*** Given data ***
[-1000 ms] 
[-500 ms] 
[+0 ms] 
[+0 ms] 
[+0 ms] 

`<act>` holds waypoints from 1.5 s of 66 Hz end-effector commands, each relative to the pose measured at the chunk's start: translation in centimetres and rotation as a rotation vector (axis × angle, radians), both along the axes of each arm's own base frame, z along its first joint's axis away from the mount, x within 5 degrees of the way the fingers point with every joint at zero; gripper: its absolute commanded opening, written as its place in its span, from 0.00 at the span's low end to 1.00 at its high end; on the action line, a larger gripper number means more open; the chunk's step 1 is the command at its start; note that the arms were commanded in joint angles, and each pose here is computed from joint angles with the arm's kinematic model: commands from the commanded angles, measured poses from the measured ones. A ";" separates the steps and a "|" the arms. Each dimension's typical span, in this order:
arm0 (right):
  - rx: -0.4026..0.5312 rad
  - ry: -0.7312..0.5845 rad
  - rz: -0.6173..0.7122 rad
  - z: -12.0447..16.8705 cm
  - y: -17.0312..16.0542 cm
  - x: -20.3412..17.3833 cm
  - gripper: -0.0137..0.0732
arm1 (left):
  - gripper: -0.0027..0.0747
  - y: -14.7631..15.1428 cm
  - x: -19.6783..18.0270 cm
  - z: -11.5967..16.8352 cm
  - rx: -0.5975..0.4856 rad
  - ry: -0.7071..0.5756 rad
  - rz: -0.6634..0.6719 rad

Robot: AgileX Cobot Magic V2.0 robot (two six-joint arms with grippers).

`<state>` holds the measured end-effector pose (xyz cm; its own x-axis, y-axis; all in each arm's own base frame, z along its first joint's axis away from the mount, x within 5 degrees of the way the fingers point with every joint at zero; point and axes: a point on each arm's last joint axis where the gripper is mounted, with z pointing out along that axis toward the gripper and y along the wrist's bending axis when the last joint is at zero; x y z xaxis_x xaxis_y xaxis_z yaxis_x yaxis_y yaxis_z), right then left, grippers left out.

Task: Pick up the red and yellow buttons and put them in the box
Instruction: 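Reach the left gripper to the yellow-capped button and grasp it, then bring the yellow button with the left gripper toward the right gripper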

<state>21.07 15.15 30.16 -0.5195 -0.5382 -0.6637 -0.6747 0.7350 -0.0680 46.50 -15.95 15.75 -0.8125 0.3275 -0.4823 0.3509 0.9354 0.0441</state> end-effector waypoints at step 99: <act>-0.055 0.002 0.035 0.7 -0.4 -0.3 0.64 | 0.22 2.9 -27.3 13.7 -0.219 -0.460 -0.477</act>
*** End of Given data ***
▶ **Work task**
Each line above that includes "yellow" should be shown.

▶ **Exercise solution**
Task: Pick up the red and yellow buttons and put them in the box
Instruction: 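Reach the left gripper to the yellow-capped button and grasp it, then bring the yellow button with the left gripper toward the right gripper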

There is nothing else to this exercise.